Erasertown USA - that is what happens when you have primary-level children sit at their desks for an extended period of time and listen to you teach. They do "creative" things like create little towns in their desks, with the erasers as the people! (Hence the name of this blog!) So, we have groups of children who need to move, collaborate, create, etc. That sounds good, for the most part. Although it can be exhausting to a teacher!

But, recently I have been thinking about the idea of continous partial attention, a phrase coined by Linda Stone. It is not a new idea, but one that I have heard being used more often in recent months. It is meant to explain something similar to multitasking - where people are doing more than one thing at the same time to be efficient. With continuous partial attention, however, one is always on high-alert, bouncing from one activity to the next with a sort-of urgent need be involved in everything that is going on at once. I will be the first to admit that I am guilty of this at times.

Some classrooms have a strong energy--but it can be an unsettled feeling that is not a creative, collaborate, hands-on energy. Some groups work very well together and thrive when they are given hands-on, collaborate projects, but they often crumble when they need to sit, even to listen to a story. Just recently, as I was reflecting on this idea, and I began to think that I don't just need to give children hands-on projects, I also need to give them practice "being calm." They need to know what that feels like. And I do think they need to practice.

Somewhere in my Internet browsing at one point (YouTube perhaps - now can't find it), I came across a college professor who actually did require all students to put away all electronic and other devices, including computers. If I remember correctly, one person took notes and shared with the class. He was trying to re-teach them how to focus on one task - listening to him only.

For me it started with a ball of clay. Each year my students learn about famous American symbols, and as part of unit, they each sculpt one of the symbols (Liberty Bell, Statue of Liberty, Capitol, etc.) out of non-hardening clay. It is a large chunk of clay, and it takes some time to soften and mold. Once, before I had even given out the last balls of clay, some children were jumping out of their desks, "claiming" to be finished. "Impossible!" I exclaimed as I found a great place for some learning. And that is where my lessons began. I showed them how to take their time, that it was OK to relax, to work the clay, to think about their work, to smash it and start over if they weren't happy with it, etc. And I think they slowly got the idea, but they really did need the lesson.

Another opportunity arose once time when I began teaching the class how to use Google Earth and how to create placemarks for famous American landmarks.. There was again a feeling that it was a race to the end.

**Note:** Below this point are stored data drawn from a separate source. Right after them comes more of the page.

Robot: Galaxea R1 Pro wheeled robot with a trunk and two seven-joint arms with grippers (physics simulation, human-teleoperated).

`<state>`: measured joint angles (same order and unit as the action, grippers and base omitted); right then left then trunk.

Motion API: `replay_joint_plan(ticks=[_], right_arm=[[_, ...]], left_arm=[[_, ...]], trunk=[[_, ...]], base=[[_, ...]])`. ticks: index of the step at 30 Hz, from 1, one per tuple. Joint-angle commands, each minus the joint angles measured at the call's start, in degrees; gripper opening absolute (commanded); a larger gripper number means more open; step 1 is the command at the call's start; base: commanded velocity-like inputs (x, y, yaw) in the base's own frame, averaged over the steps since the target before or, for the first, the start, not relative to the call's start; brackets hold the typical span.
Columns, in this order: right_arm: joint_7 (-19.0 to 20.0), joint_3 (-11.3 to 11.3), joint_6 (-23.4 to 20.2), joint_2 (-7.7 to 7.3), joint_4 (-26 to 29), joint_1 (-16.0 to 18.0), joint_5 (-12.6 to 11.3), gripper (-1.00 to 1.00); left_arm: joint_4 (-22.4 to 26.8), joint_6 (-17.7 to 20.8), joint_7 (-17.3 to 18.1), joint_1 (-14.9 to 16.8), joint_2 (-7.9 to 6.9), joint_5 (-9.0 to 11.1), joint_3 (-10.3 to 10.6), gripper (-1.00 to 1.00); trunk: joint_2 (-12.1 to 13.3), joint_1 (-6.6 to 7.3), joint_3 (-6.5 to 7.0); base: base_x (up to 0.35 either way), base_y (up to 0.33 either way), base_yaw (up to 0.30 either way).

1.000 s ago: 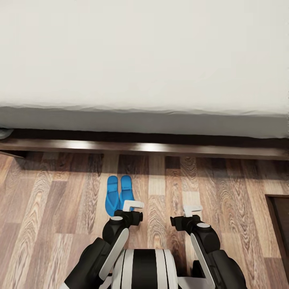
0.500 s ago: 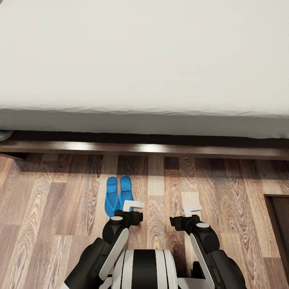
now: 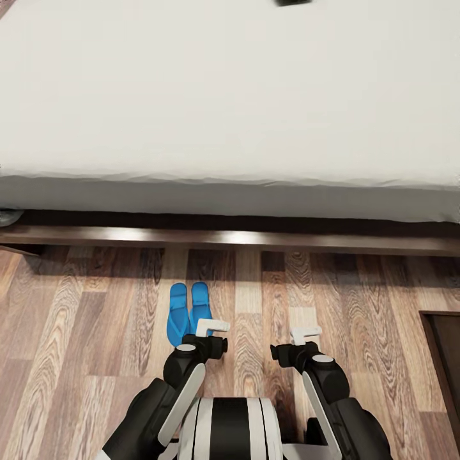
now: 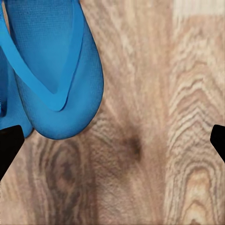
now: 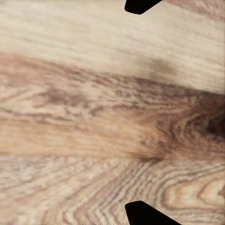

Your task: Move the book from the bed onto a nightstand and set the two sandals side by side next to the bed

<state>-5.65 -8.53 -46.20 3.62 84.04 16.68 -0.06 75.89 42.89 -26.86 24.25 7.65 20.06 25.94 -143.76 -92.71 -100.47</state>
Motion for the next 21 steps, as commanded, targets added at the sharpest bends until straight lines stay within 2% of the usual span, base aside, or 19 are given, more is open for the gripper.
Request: replay_joint_plan(ticks=[1,21], right_arm=[[-0.31,-0.08,-0.29,-0.01,0.06,0.02,-0.01,1.0],[-0.32,-0.14,-0.28,0.04,0.06,0.02,0.11,1.0]], left_arm=[[0.05,0.11,-0.57,0.03,-0.01,0.6,0.08,1.0],[0.05,0.09,-0.59,0.0,-0.01,0.45,0.08,1.0]], trunk=[[-0.01,0.01,0.06],[-0.01,0.01,1.73]], base=[[0.0,0.0,0.0],[0.0,0.0,0.0]])
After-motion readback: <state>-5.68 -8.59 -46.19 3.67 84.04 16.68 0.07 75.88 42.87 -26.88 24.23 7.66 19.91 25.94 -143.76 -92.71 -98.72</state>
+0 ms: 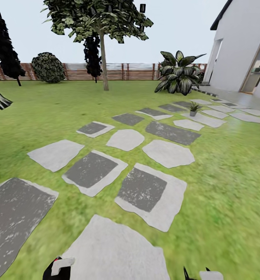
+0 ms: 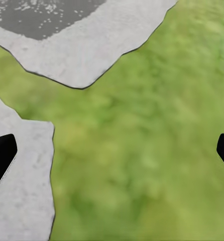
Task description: Pick up the pesticide atomizer in the garden and spray insectifuge to fully cover both potted plants in the garden.
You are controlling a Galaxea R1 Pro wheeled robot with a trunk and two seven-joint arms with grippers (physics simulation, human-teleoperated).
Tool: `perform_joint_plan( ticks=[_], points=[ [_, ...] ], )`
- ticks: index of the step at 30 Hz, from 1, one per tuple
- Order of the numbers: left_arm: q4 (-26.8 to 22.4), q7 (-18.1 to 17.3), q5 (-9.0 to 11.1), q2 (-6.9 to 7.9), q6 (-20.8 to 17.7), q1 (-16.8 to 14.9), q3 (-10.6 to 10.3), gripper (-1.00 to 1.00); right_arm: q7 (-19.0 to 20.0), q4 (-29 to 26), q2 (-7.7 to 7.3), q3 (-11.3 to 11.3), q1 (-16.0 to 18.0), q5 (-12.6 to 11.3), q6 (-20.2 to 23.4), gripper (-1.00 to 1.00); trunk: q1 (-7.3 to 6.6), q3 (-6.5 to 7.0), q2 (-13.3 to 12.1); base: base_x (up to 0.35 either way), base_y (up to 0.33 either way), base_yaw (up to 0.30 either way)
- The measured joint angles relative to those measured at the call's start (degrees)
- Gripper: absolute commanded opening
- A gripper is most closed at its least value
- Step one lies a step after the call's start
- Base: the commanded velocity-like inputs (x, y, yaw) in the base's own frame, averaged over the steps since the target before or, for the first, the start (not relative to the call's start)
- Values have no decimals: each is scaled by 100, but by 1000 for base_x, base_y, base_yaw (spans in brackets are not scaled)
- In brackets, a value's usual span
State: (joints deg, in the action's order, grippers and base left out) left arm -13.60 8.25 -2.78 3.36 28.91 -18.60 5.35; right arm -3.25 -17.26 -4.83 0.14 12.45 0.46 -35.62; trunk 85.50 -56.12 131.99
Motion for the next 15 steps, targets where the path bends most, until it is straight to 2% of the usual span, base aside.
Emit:
perform_joint_plan(
  ticks=[15],
  points=[
    [1, 0, -4, -1, 0, 0, -3, -100, 0, -2, 0, 0, 0, 3, 0, 100, 0, 0, 0, 336, 0, 0]
  ],
)
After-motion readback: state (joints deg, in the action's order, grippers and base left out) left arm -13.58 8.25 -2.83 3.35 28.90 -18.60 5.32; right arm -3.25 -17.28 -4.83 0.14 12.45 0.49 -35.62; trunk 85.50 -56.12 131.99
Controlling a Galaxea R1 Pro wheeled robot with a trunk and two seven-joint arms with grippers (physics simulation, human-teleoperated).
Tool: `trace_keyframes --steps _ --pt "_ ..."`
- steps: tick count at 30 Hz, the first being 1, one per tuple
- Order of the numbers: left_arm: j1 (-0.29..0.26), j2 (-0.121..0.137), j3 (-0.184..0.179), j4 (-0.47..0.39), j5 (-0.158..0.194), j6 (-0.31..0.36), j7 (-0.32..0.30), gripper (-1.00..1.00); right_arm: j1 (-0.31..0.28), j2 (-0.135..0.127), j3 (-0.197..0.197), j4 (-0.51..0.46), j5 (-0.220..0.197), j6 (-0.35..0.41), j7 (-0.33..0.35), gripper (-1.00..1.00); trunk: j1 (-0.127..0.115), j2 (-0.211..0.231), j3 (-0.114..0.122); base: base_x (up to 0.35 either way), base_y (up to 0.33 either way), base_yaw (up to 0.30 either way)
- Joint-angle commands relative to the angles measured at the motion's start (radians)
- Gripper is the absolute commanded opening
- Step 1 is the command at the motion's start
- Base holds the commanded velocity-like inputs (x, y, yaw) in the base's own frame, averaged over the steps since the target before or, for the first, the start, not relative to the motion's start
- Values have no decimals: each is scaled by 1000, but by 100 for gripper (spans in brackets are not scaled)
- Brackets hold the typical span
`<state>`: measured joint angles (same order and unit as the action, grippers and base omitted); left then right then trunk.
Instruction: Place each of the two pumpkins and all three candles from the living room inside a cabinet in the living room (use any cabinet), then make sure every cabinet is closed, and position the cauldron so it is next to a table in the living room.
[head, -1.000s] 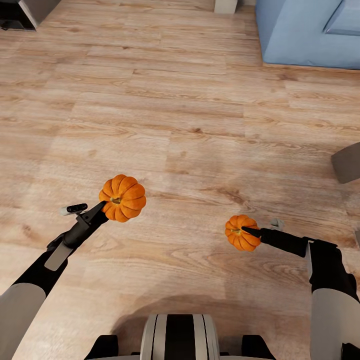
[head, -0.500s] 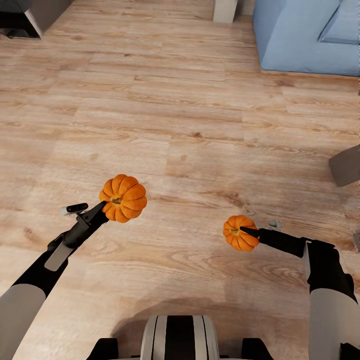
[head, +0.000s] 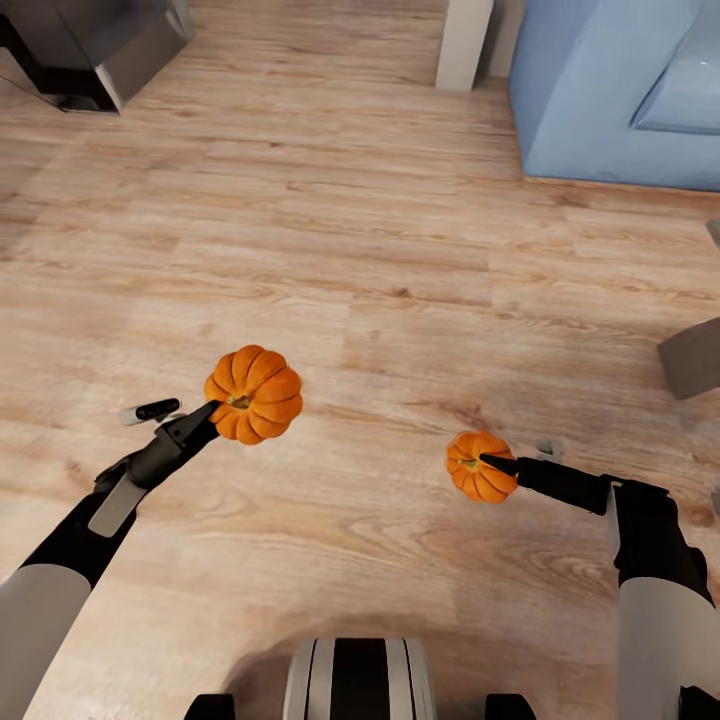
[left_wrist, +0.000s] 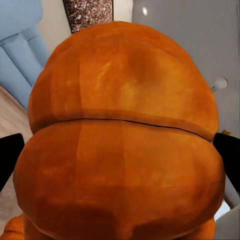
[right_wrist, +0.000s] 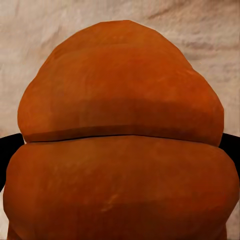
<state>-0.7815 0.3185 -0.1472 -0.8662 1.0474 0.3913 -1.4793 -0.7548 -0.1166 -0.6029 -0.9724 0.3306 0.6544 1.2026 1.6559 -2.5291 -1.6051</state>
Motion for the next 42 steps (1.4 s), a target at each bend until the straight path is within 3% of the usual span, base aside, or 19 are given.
trace_keyframes --steps 1,42 --pt "0 0 -1 -4 -1 0 1 -100 0 0 0 1 0 2 2 -100 0 0 5 0 0 255" --pt "0 -1 -2 -26 -3 0 1 -100 8 1 1 9 -1 1 0 -100 -19 10 187 0 0 270"
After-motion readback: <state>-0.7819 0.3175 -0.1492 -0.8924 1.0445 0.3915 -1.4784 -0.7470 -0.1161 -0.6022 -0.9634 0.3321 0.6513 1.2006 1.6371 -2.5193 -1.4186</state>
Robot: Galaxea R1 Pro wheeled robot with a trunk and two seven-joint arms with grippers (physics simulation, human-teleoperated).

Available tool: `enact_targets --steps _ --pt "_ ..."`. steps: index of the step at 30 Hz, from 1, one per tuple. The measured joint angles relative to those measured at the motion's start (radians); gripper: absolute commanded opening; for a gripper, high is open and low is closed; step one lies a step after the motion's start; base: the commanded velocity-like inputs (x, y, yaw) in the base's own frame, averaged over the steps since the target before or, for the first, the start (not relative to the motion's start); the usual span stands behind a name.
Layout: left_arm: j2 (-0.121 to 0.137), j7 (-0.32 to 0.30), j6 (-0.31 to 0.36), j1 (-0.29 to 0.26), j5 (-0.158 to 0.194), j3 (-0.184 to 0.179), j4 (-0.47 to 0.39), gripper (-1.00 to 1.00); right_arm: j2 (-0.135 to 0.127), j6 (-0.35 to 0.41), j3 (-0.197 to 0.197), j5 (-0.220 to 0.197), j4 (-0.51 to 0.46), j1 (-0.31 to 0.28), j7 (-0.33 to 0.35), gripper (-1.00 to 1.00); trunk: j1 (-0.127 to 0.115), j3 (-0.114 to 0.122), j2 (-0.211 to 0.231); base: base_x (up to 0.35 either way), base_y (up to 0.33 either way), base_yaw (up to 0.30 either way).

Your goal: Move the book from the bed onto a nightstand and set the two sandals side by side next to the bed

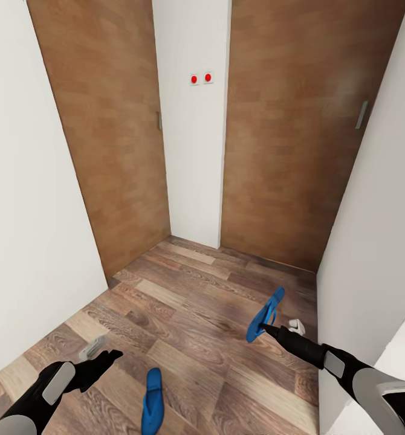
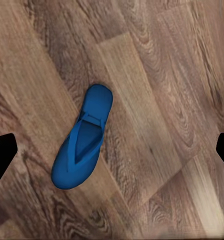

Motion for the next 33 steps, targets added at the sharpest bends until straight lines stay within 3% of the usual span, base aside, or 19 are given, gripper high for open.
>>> enact_targets --steps 19,24,28,33 --pt "0.001 0.014 0.008 -0.004 -0.001 -0.004 -0.004 1.0 0.0 0.0 -0.003 0.0 0.0 0.0 0.0 -1.0 0.0 -0.001 0.0 0.0 0.0 -0.047" --pt "0.003 0.023 0.018 -0.063 -0.007 -0.006 0.002 1.0 0.0 0.001 -0.002 0.0 0.0 0.0 0.0 -1.0 0.0 -0.001 0.0 0.0 0.0 0.0" --pt "-0.002 0.077 0.046 -0.116 -0.013 -0.008 0.009 1.0 -0.001 0.001 -0.001 0.0 0.0 0.0 0.001 -1.0 0.0 -0.001 0.0 0.0 0.0 0.0" --pt "-0.035 0.168 0.125 -0.18 -0.017 -0.02 0.011 1.0 -0.003 0.002 -0.001 -0.001 0.0 0.0 0.005 -1.0 0.0 -0.001 0.0 0.0 0.0 0.0"
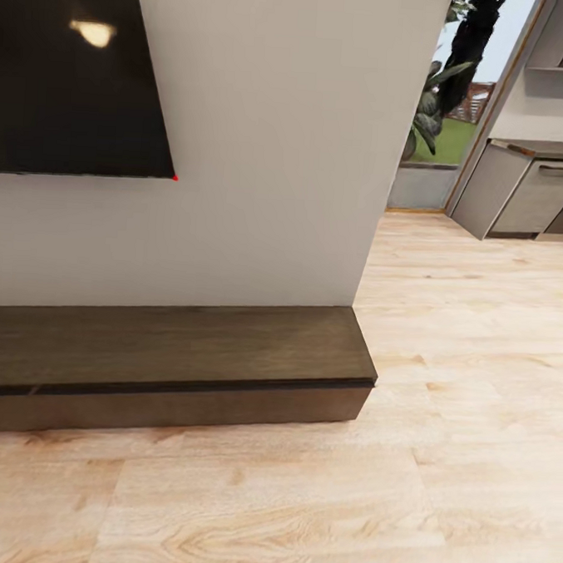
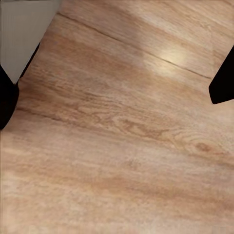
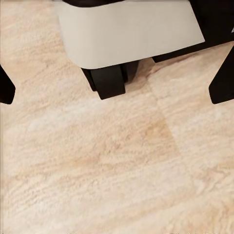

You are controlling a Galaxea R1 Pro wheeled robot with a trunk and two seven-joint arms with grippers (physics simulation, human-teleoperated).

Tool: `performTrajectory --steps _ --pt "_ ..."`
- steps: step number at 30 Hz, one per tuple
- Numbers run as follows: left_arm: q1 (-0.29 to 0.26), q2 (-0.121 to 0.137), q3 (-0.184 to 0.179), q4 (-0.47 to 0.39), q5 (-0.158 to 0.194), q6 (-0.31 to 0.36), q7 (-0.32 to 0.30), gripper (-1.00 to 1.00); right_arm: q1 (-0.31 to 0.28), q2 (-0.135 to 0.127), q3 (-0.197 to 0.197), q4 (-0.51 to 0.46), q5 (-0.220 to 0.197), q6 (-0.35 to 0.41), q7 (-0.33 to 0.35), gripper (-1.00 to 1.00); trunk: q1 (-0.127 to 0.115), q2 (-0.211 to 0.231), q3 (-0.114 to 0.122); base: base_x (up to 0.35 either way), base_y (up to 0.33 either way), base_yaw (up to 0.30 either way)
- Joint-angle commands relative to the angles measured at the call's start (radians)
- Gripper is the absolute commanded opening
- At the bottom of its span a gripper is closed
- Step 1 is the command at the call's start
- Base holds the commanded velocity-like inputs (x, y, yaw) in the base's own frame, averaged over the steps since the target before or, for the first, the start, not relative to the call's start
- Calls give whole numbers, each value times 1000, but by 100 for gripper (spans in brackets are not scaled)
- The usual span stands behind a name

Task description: Place each of the two pumpkins and all three candles from the living room inside a cabinet in the living room (use any cabinet), then make sure every cabinet is closed, and position the cauldron so it is next to a table in the living room.

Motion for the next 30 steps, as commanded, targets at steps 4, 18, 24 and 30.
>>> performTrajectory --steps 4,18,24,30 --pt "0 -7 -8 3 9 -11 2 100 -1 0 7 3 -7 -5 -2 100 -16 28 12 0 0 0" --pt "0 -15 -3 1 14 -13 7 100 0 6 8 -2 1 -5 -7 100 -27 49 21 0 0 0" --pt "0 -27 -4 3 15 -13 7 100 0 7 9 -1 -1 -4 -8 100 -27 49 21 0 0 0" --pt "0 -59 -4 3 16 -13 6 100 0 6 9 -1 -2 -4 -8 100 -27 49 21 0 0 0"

Again, I slowed them down, showed them all the wonderful "sightseeing" that was available to them, and praised them for their exploring. They began to enjoy the moment, the task, and working with their partner on what they were doing, not racing to whatever came next. And I was content with the fact that they didn't all get finished the task.

So, lesson for the students - enjoy the process of learning. Lesson for me - remind yourself to remind the students to enjoy the process of learning! Find those moments when you can allow the children to practice being calm, even in our fast-pace, ever exciting learning environments.